For all the talk of candidate experience, research indicates most companies lack a “mature customer experience program” (i.e., inadequate funding for customer experience programs, lack of commitment to customer experience and/or no vision to change). The HBR study concludes that companies struggling in this area are finding it difficult to prove “the financial value of customer experience investments” (see below), but also in their ability to ignite lasting cultural change. How is this possible?
45% of surveyed executives in HBR’s study say that their companies are finding it “very difficult” to tie customer experience investments to better business outcomes.

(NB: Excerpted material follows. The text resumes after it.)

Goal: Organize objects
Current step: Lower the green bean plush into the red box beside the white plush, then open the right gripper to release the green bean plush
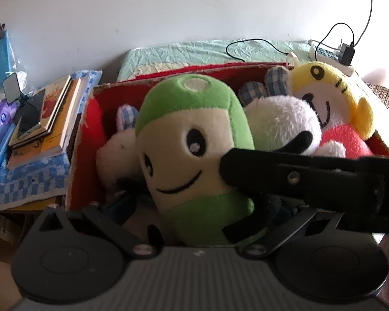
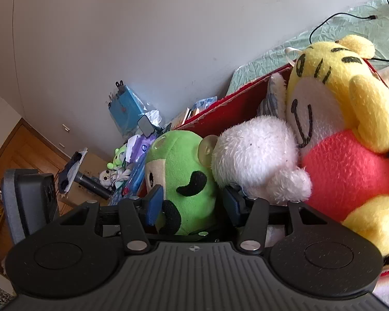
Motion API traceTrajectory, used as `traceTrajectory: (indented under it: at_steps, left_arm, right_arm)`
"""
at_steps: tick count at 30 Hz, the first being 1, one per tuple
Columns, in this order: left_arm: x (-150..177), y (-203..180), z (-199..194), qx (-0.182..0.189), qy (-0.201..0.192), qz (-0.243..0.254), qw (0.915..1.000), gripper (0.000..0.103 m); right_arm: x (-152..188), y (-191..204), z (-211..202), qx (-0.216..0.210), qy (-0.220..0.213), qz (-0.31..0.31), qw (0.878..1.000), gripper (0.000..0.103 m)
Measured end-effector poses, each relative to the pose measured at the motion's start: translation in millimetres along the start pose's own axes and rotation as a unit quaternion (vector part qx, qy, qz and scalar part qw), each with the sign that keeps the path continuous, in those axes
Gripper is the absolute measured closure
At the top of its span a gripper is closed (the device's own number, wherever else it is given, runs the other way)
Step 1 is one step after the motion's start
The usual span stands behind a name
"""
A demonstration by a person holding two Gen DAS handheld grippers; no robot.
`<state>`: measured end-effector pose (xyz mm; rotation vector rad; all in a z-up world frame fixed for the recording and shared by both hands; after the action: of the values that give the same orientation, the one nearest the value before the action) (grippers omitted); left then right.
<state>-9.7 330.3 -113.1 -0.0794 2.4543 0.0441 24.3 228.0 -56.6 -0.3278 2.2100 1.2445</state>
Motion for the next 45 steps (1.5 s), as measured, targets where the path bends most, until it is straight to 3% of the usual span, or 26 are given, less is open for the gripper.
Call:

In a study conducted by Dimensional Research, more than 1,000 leaders with experience in customer service management at mid-sized companies were surveyed. Participants were asked to rank what most impacts the level of trust customers have in their companies:
1.) Offers excellent customer service
2.) Offers the best price
3.) Has a relatable brand
4.) Company is financially stable
Are you surprised by this – the fact that “excellent customer service” ranks above “best price”?
Also according to Dimensional Research, 61% of surveyed Millennials, 65% of Generation Xers and 50% of Baby Boomers say they are “more likely” to tell others about customer service experiences today than they were five years ago – via word of mouth, review websites and social media.
With unprecedented capabilities to spread good or bad experiences with restaurants, supermarkets, financial institutions, call centers, sporting events, vendors, realtors, teachers and healthcare organizations, among countless others, do you think it’s possible that companies are still hesitant to invest in customer experience programs?
One segment appears to have caught on to the importance of candidate and customer experiences. Recognizing that all candidates and employees are potential consumers/customers, in recent years more companies are investing in strategic talent acquisition and talent management. Take the following research, for example:
According to Software Advice, which provides detailed reviews and research on thousands of software applications, 48% of 4,633 surveyed professionals/job seekers have used the job review website Glassdoor at some point in their job searches. Most notably, 60% of respondents said they would not apply to a company with a one-star rating (on a five-point scale).
A recent LinkedIn study of 2,250 corporate recruiters in the U.S. found that cost-per-hire is more than two times lower for companies with strong employer brands; according to the same study, organizations with strong employer brand have 28% lower turnover rates as opposed to weak employer brands.
83% of nearly 4,000 corporate HR leaders across the globe believe employer brand has a significant impact on their ability to hire quality talent.
A strong employer brand comprises many components – company culture, candidate perception, employee engagement and, undeniably, the customer experience. Building a strong brand can include strategies as simple as supporting a worthy public cause. In fact, research shows that 72% of consumers would recommend or buy from a brand that supports a good cause over one that does not.